ANTIGENIC RELATIONSHIPS OF BENCE JONES PROTEINS, MYELOMA GLOBULINS, AND NORMAL HUMAN gamma-GLOBULIN

Shunsuke Migita M.D.1 and Frank W. Putnam Ph.D.1

1 From the Department of Biochemistry, College of Medicine, University of Florida, Gainesville

By means of immunodiffusion and immunoelectrophoresis study has been made of antigenic relationships of Bence Jones proteins, and the three classes of normal and pathological immunoglobulins, 7S gamma, ß2A, and ß2M. All thirty-nine Bence Jones proteins studied could be classified into either one of two distinct antigenic types, A or B. Both types are related to the immunoelectrophoretically slow (S) fragment of a papain digest of normal gamma-globulin; B is related more closely than A, but neither has antigenic determinants in common with the fast (F) fragment.

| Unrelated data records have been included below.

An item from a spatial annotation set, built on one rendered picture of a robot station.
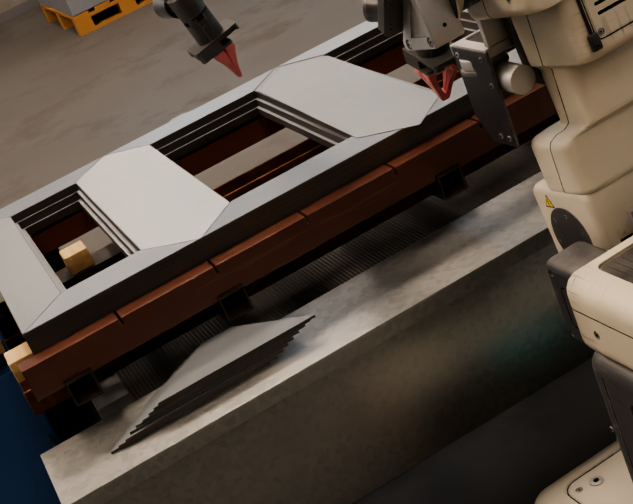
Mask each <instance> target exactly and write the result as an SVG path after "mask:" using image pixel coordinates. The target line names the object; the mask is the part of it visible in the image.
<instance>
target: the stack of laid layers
mask: <svg viewBox="0 0 633 504"><path fill-rule="evenodd" d="M460 21H461V23H462V25H463V28H464V30H465V31H464V34H463V35H462V36H468V35H470V34H471V33H473V32H475V31H477V30H479V27H478V24H477V22H476V20H475V19H473V18H472V17H471V16H470V14H469V13H464V12H461V14H460ZM402 40H403V29H401V30H399V31H397V32H396V33H394V34H392V35H390V36H385V35H384V34H383V33H382V32H381V31H380V30H379V29H378V27H377V28H375V29H373V30H371V31H369V32H367V33H365V34H364V35H362V36H360V37H358V38H356V39H354V40H352V41H350V42H348V43H346V44H344V45H342V46H340V47H338V48H336V49H335V50H333V51H331V52H329V53H327V54H325V55H321V56H317V57H314V58H310V59H306V60H302V61H298V62H295V63H291V64H287V65H283V66H279V67H276V68H275V69H273V70H272V72H271V73H270V74H269V75H268V76H267V77H266V78H265V79H264V80H263V81H262V83H261V84H260V85H259V86H258V87H257V88H256V89H255V90H254V91H253V92H251V93H249V94H248V95H246V96H244V97H242V98H240V99H238V100H236V101H234V102H232V103H230V104H228V105H226V106H224V107H222V108H220V109H219V110H217V111H215V112H213V113H211V114H209V115H207V116H205V117H203V118H201V119H199V120H197V121H195V122H193V123H192V124H190V125H188V126H186V127H184V128H182V129H180V130H178V131H176V132H174V133H172V134H170V135H168V136H166V137H164V138H163V139H161V140H159V141H157V142H155V143H153V144H151V146H152V147H153V148H155V149H156V150H158V151H159V152H160V153H162V154H163V155H165V156H166V157H167V158H169V159H170V160H174V159H176V158H178V157H180V156H182V155H184V154H186V153H188V152H189V151H191V150H193V149H195V148H197V147H199V146H201V145H203V144H205V143H207V142H209V141H210V140H212V139H214V138H216V137H218V136H220V135H222V134H224V133H226V132H228V131H230V130H232V129H233V128H235V127H237V126H239V125H241V124H243V123H245V122H247V121H249V120H251V119H253V118H254V117H256V116H258V115H262V116H264V117H266V118H268V119H270V120H272V121H274V122H276V123H278V124H281V125H283V126H285V127H287V128H289V129H291V130H293V131H295V132H297V133H299V134H301V135H303V136H305V137H307V138H310V139H312V140H314V141H316V142H318V143H320V144H322V145H324V146H326V147H328V148H331V147H333V146H335V145H337V144H338V143H340V142H342V141H344V140H346V139H348V138H350V137H351V135H348V134H346V133H344V132H342V131H340V130H338V129H335V128H333V127H331V126H329V125H327V124H325V123H323V122H321V121H319V120H317V119H315V118H313V117H310V116H308V115H306V114H304V113H302V112H300V111H298V110H296V109H294V108H292V107H290V106H288V105H286V104H283V103H281V102H279V101H277V100H275V99H273V98H271V97H269V96H267V95H265V94H263V93H261V92H258V90H259V89H260V88H261V87H262V86H263V85H264V84H265V83H266V82H267V81H268V79H269V78H270V77H271V76H272V75H273V74H274V73H275V72H276V71H277V70H278V69H279V68H280V67H284V66H288V65H292V64H296V63H299V62H303V61H307V60H311V59H315V58H319V57H323V56H327V55H328V56H331V57H334V58H337V59H339V60H342V61H345V62H348V63H351V64H354V65H356V64H358V63H360V62H362V61H364V60H365V59H367V58H369V57H371V56H373V55H375V54H377V53H379V52H381V51H383V50H385V49H386V48H388V47H390V46H392V45H394V44H396V43H398V42H400V41H402ZM474 114H475V112H474V110H473V107H472V104H471V101H470V98H469V96H468V94H467V95H465V96H463V97H461V98H459V99H458V100H456V101H454V102H452V103H450V104H448V105H447V106H445V107H443V108H441V109H439V110H437V111H435V112H434V113H432V114H430V115H428V116H426V117H425V118H424V120H423V121H422V123H421V124H420V125H417V126H413V127H408V128H404V129H402V130H400V131H398V132H397V133H395V134H393V135H391V136H389V137H387V138H386V139H384V140H382V141H380V142H378V143H376V144H374V145H373V146H371V147H369V148H367V149H365V150H363V151H362V152H360V153H358V154H356V155H354V156H352V157H350V158H349V159H347V160H345V161H343V162H341V163H339V164H338V165H336V166H334V167H332V168H330V169H328V170H326V171H325V172H323V173H321V174H319V175H317V176H315V177H314V178H312V179H310V180H308V181H306V182H304V183H302V184H301V185H299V186H297V187H295V188H293V189H291V190H290V191H288V192H286V193H284V194H282V195H280V196H278V197H277V198H275V199H273V200H271V201H269V202H267V203H265V204H264V205H262V206H260V207H258V208H256V209H254V210H253V211H251V212H249V213H247V214H245V215H243V216H241V217H240V218H238V219H236V220H234V221H232V222H230V223H229V224H227V225H225V226H223V227H221V228H219V229H217V230H216V231H214V232H212V233H210V234H208V235H206V236H205V237H203V238H201V239H199V240H197V241H195V242H193V243H192V244H190V245H188V246H186V247H184V248H182V249H181V250H179V251H177V252H175V253H173V254H171V255H169V256H168V257H166V258H164V259H162V260H160V261H158V262H156V263H155V264H153V265H151V266H149V267H147V268H145V269H144V270H142V271H140V272H138V273H136V274H134V275H132V276H131V277H129V278H127V279H125V280H123V281H121V282H120V283H118V284H116V285H114V286H112V287H110V288H108V289H107V290H105V291H103V292H101V293H99V294H97V295H96V296H94V297H92V298H90V299H88V300H86V301H84V302H83V303H81V304H79V305H77V306H75V307H73V308H72V309H70V310H68V311H66V312H64V313H62V314H60V315H59V316H57V317H55V318H53V319H51V320H49V321H48V322H46V323H44V324H42V325H40V326H38V327H36V328H35V329H33V330H31V331H29V332H27V333H25V334H23V337H24V339H25V340H26V342H27V344H28V346H29V347H30V349H31V351H32V353H33V355H35V354H37V353H39V352H41V351H42V350H44V349H46V348H48V347H50V346H52V345H53V344H55V343H57V342H59V341H61V340H63V339H64V338H66V337H68V336H70V335H72V334H74V333H75V332H77V331H79V330H81V329H83V328H85V327H86V326H88V325H90V324H92V323H94V322H96V321H97V320H99V319H101V318H103V317H105V316H107V315H108V314H110V313H112V312H113V313H114V314H115V315H116V316H117V315H118V314H117V312H116V310H118V309H119V308H121V307H123V306H125V305H127V304H128V303H130V302H132V301H134V300H136V299H138V298H139V297H141V296H143V295H145V294H147V293H149V292H150V291H152V290H154V289H156V288H158V287H160V286H161V285H163V284H165V283H167V282H169V281H171V280H172V279H174V278H176V277H178V276H180V275H182V274H183V273H185V272H187V271H189V270H191V269H193V268H194V267H196V266H198V265H200V264H202V263H204V262H205V261H207V262H208V263H209V264H211V263H210V261H209V259H211V258H213V257H214V256H216V255H218V254H220V253H222V252H224V251H225V250H227V249H229V248H231V247H233V246H235V245H236V244H238V243H240V242H242V241H244V240H246V239H247V238H249V237H251V236H253V235H255V234H257V233H258V232H260V231H262V230H264V229H266V228H268V227H269V226H271V225H273V224H275V223H277V222H279V221H280V220H282V219H284V218H286V217H288V216H290V215H291V214H293V213H295V212H298V213H299V214H300V212H299V210H301V209H302V208H304V207H306V206H308V205H310V204H311V203H313V202H315V201H317V200H319V199H321V198H322V197H324V196H326V195H328V194H330V193H332V192H333V191H335V190H337V189H339V188H341V187H343V186H344V185H346V184H348V183H350V182H352V181H354V180H355V179H357V178H359V177H361V176H363V175H365V174H366V173H368V172H370V171H372V170H374V169H376V168H377V167H379V166H381V165H383V164H384V165H386V163H387V162H388V161H390V160H392V159H394V158H396V157H398V156H399V155H401V154H403V153H405V152H407V151H408V150H410V149H412V148H414V147H416V146H418V145H419V144H421V143H423V142H425V141H427V140H429V139H430V138H432V137H434V136H436V135H438V134H440V133H441V132H443V131H445V130H447V129H449V128H451V127H452V126H454V125H456V124H458V123H460V122H462V121H463V120H465V119H470V117H471V116H473V115H474ZM386 166H387V165H386ZM80 208H82V209H83V210H84V211H85V212H86V213H87V214H88V215H89V216H90V217H91V219H92V220H93V221H94V222H95V223H96V224H97V225H98V226H99V227H100V228H101V230H102V231H103V232H104V233H105V234H106V235H107V236H108V237H109V238H110V239H111V241H112V242H113V243H114V244H115V245H116V246H117V247H118V248H119V249H120V250H121V252H122V253H123V254H124V255H125V256H126V257H128V256H130V255H132V254H134V253H135V252H137V251H140V249H139V248H138V247H137V246H136V245H135V244H134V243H133V242H132V241H131V240H130V239H129V238H128V237H127V236H126V235H125V234H124V233H123V232H122V231H121V230H120V228H119V227H118V226H117V225H116V224H115V223H114V222H113V221H112V220H111V219H110V218H109V217H108V216H107V215H106V214H105V213H104V212H103V211H102V210H101V209H100V208H99V207H98V206H97V205H96V204H95V203H94V201H93V200H92V199H91V198H90V197H89V196H88V195H87V194H86V193H85V192H84V191H83V190H82V189H81V188H80V187H79V186H78V185H77V184H76V183H75V184H74V185H72V186H70V187H68V188H66V189H64V190H62V191H60V192H58V193H56V194H54V195H52V196H50V197H48V198H47V199H45V200H43V201H41V202H39V203H37V204H35V205H33V206H31V207H29V208H27V209H25V210H23V211H21V212H19V213H18V214H16V215H14V216H12V217H11V218H12V220H13V221H14V223H15V224H16V226H17V227H18V229H19V230H20V232H21V233H22V235H23V236H24V238H25V239H26V241H27V242H28V244H29V245H30V247H31V248H32V250H33V251H34V253H35V254H36V256H37V257H38V259H39V260H40V262H41V263H42V265H43V266H44V268H45V269H46V271H47V272H48V274H49V275H50V277H51V278H52V280H53V281H54V283H55V284H56V286H57V287H58V289H59V290H60V292H63V291H65V290H66V288H65V287H64V285H63V284H62V282H61V281H60V279H59V278H58V277H57V275H56V274H55V272H54V271H53V269H52V268H51V266H50V265H49V263H48V262H47V260H46V259H45V258H44V256H43V255H42V253H41V252H40V250H39V249H38V247H37V246H36V244H35V243H34V242H33V240H32V239H31V237H30V236H29V235H31V234H33V233H34V232H36V231H38V230H40V229H42V228H44V227H46V226H48V225H50V224H52V223H54V222H56V221H57V220H59V219H61V218H63V217H65V216H67V215H69V214H71V213H73V212H75V211H77V210H78V209H80Z"/></svg>
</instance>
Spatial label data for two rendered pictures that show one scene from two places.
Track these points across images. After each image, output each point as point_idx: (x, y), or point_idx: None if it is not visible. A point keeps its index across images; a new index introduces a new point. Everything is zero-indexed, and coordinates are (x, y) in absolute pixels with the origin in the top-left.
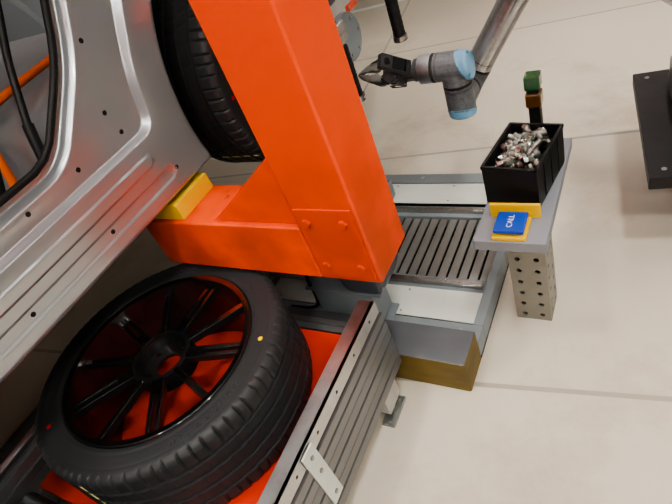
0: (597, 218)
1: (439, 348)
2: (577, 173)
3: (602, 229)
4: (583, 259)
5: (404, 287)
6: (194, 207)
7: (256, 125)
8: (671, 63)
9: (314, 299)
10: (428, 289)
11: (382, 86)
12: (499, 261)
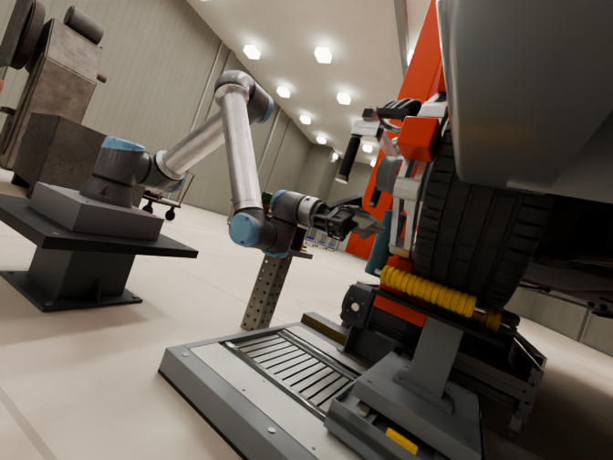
0: (162, 328)
1: (321, 318)
2: (101, 352)
3: (172, 324)
4: (206, 325)
5: (331, 354)
6: None
7: None
8: (92, 207)
9: None
10: (316, 345)
11: (355, 233)
12: (264, 329)
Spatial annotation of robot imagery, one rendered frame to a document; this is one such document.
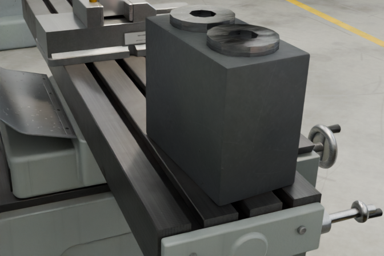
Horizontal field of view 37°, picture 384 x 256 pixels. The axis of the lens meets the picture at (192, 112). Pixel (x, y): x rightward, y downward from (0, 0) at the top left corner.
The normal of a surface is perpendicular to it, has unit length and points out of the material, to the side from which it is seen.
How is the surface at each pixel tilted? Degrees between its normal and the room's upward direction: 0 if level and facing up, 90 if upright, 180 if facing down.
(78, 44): 90
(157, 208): 0
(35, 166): 90
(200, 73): 90
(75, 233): 90
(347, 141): 0
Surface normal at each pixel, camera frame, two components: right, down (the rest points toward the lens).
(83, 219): 0.38, 0.41
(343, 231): 0.03, -0.90
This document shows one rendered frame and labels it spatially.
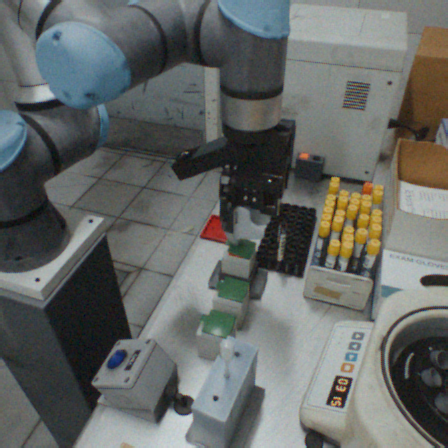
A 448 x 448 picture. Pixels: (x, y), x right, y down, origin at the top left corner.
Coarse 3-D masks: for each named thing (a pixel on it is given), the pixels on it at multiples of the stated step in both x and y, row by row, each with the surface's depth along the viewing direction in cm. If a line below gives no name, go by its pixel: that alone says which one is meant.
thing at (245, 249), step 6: (228, 240) 66; (240, 240) 66; (246, 240) 66; (234, 246) 65; (240, 246) 65; (246, 246) 65; (252, 246) 66; (234, 252) 64; (240, 252) 64; (246, 252) 64; (252, 252) 65; (246, 258) 64
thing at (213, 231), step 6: (210, 216) 83; (216, 216) 83; (210, 222) 83; (216, 222) 83; (204, 228) 80; (210, 228) 81; (216, 228) 81; (204, 234) 79; (210, 234) 80; (216, 234) 80; (222, 234) 80; (216, 240) 78; (222, 240) 78
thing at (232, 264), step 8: (224, 256) 66; (232, 256) 65; (224, 264) 66; (232, 264) 66; (240, 264) 65; (248, 264) 64; (224, 272) 68; (232, 272) 67; (240, 272) 66; (248, 272) 66
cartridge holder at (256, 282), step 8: (216, 264) 72; (256, 264) 69; (216, 272) 71; (256, 272) 70; (264, 272) 71; (208, 280) 69; (216, 280) 69; (248, 280) 66; (256, 280) 69; (264, 280) 69; (256, 288) 68; (256, 296) 68
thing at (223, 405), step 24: (216, 360) 48; (240, 360) 48; (216, 384) 46; (240, 384) 46; (192, 408) 44; (216, 408) 44; (240, 408) 49; (192, 432) 51; (216, 432) 45; (240, 432) 51
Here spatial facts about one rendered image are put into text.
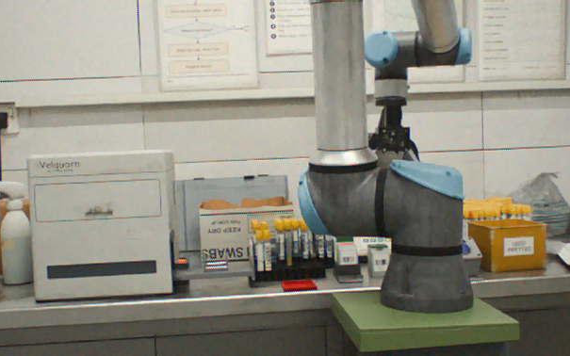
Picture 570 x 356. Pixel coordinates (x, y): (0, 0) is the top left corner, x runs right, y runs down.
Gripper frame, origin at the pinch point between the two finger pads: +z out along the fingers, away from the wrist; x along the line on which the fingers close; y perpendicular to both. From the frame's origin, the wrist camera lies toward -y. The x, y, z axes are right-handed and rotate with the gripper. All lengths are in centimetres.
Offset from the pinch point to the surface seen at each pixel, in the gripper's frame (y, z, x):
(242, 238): -11.7, 13.2, -35.1
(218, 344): -45, 50, -46
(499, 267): 8.2, 17.0, 23.1
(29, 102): -35, -23, -98
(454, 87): -50, -28, 26
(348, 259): 10.6, 14.8, -10.4
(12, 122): -37, -17, -104
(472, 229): -1.2, 9.8, 19.5
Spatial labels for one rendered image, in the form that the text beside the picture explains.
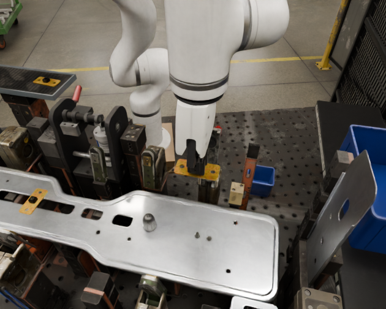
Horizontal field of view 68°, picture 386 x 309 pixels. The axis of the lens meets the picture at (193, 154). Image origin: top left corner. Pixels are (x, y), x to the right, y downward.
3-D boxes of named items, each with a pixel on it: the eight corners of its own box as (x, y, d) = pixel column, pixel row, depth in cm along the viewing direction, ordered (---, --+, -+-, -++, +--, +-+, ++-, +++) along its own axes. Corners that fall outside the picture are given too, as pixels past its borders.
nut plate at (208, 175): (173, 173, 54) (173, 169, 53) (178, 159, 57) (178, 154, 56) (217, 181, 53) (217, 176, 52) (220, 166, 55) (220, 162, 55)
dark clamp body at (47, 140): (65, 216, 112) (24, 144, 85) (82, 190, 121) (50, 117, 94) (90, 221, 110) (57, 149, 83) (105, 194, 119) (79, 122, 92)
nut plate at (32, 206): (30, 215, 77) (28, 212, 76) (18, 212, 77) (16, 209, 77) (48, 190, 83) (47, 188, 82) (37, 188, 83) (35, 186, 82)
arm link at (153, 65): (128, 101, 118) (119, 46, 101) (171, 94, 123) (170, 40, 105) (133, 119, 111) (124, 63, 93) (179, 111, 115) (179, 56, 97)
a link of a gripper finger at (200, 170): (187, 143, 49) (188, 170, 54) (182, 156, 47) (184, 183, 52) (206, 146, 49) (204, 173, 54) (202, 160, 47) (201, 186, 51)
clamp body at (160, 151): (146, 233, 107) (130, 164, 80) (155, 207, 115) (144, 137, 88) (170, 238, 105) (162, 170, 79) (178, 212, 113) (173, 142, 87)
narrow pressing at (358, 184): (306, 288, 63) (374, 194, 39) (304, 241, 71) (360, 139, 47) (308, 289, 63) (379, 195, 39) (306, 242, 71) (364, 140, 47)
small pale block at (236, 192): (220, 256, 100) (230, 191, 74) (222, 247, 102) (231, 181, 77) (230, 258, 99) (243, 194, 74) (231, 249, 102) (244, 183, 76)
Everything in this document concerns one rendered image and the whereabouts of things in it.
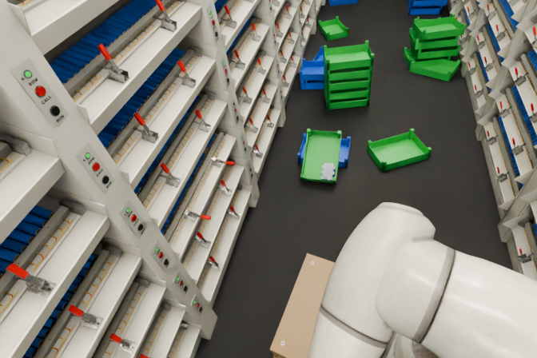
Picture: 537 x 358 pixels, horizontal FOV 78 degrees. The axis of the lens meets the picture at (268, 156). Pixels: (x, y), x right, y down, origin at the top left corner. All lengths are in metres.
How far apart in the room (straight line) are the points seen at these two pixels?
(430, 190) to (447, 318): 1.58
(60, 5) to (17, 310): 0.58
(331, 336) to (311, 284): 0.84
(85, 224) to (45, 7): 0.45
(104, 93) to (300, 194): 1.33
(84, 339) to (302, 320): 0.68
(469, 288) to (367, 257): 0.12
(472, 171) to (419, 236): 1.71
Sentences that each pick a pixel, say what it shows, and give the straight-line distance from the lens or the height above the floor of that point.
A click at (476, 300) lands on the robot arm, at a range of 0.47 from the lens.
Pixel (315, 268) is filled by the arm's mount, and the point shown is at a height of 0.30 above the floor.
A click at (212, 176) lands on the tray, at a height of 0.55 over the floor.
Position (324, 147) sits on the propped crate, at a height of 0.10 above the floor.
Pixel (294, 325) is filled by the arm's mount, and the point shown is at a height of 0.30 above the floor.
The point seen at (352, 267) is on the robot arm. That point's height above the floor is 1.09.
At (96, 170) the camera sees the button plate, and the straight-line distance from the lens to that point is 0.80.
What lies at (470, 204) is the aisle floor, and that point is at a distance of 2.02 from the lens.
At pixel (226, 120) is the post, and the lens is 1.46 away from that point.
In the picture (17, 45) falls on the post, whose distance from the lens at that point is 0.70.
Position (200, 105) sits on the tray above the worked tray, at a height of 0.79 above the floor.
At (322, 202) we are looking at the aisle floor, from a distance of 1.89.
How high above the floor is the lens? 1.52
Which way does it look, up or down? 45 degrees down
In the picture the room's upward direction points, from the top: 11 degrees counter-clockwise
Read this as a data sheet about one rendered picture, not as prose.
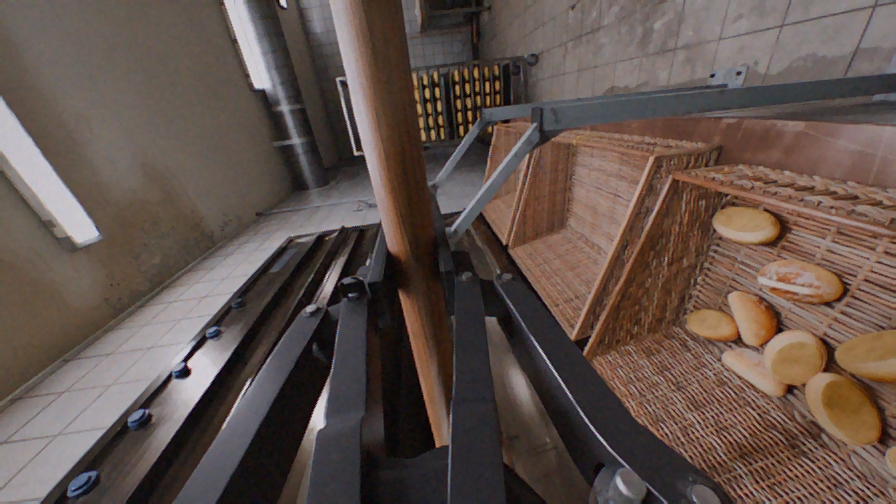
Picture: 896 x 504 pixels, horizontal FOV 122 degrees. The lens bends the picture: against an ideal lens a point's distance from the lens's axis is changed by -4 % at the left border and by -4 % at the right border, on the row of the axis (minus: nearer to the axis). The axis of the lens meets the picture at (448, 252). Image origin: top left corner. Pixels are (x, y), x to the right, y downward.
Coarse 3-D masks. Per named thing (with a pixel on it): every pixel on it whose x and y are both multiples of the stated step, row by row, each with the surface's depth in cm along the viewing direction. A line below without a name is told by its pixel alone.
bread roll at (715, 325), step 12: (696, 312) 59; (708, 312) 56; (720, 312) 54; (696, 324) 57; (708, 324) 54; (720, 324) 52; (732, 324) 51; (708, 336) 54; (720, 336) 52; (732, 336) 51
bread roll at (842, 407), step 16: (816, 384) 38; (832, 384) 37; (848, 384) 36; (816, 400) 38; (832, 400) 37; (848, 400) 36; (864, 400) 35; (816, 416) 38; (832, 416) 36; (848, 416) 36; (864, 416) 35; (832, 432) 37; (848, 432) 35; (864, 432) 35; (880, 432) 34
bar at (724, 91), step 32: (608, 96) 93; (640, 96) 53; (672, 96) 50; (704, 96) 51; (736, 96) 51; (768, 96) 52; (800, 96) 53; (832, 96) 53; (480, 128) 94; (544, 128) 50; (512, 160) 53; (480, 192) 57
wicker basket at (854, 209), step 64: (704, 192) 51; (768, 192) 36; (832, 192) 35; (640, 256) 55; (704, 256) 58; (768, 256) 46; (832, 256) 38; (640, 320) 64; (832, 320) 39; (640, 384) 59; (704, 384) 55; (704, 448) 47; (832, 448) 40
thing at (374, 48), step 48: (336, 0) 10; (384, 0) 10; (384, 48) 11; (384, 96) 12; (384, 144) 13; (384, 192) 14; (432, 240) 16; (432, 288) 17; (432, 336) 18; (432, 384) 21

The 7S gamma myeloma globulins were either immunological type I or II. The papain digests of these proteins produced the S and F precipitin lines in immunoelectrophoresis but multiple bands in starch gel electrophoresis, especially in the F region. The S fraction of type I myeloma globulins is antigenically similar to Bence Jones protein of type B, and the S component of type II myeloma globulins has antigenic determinants in common with type A Bence Jones protein. Correspondingly, myeloma patients with type I globulins and proteinuria usually excrete type B Bence Jones proteins, whereas patients with type II excrete type A proteins. The F fragment is the part common to normal 7S gamma-globulin and types I and II myeloma globulins but is absent in ß2A and ß2M pathological globulins and in both types of Bence Jones proteins. Papain digests of ß2A myeloma globulins produced a single precipitin line in immunoelectrophoresis. ß2A myeloma globulins appeared to have two antigenic units, one in common with type B Bence Jones protein and normal gamma-globulin, and another specific to ß2A. The ß2A myeloma patients excreted type B Bence Jones protein. The papain digest of a macroglobulin produced two precipitin lines, the faster of which had antigenic determinants in common with type B Bence Jones protein, the slower seemed specific for the macroglobulin. Five serum micromolecular globulins proved to be either type A or B Bence Jones proteins. From the above results, an antigenic map was constructed showing which determinants are shared and which are specific for normal 7S gamma-globulin, types I and II myeloma globulins, ß2A myeloma globulins, a macroglobulin, and types A and B Bence Jones proteins.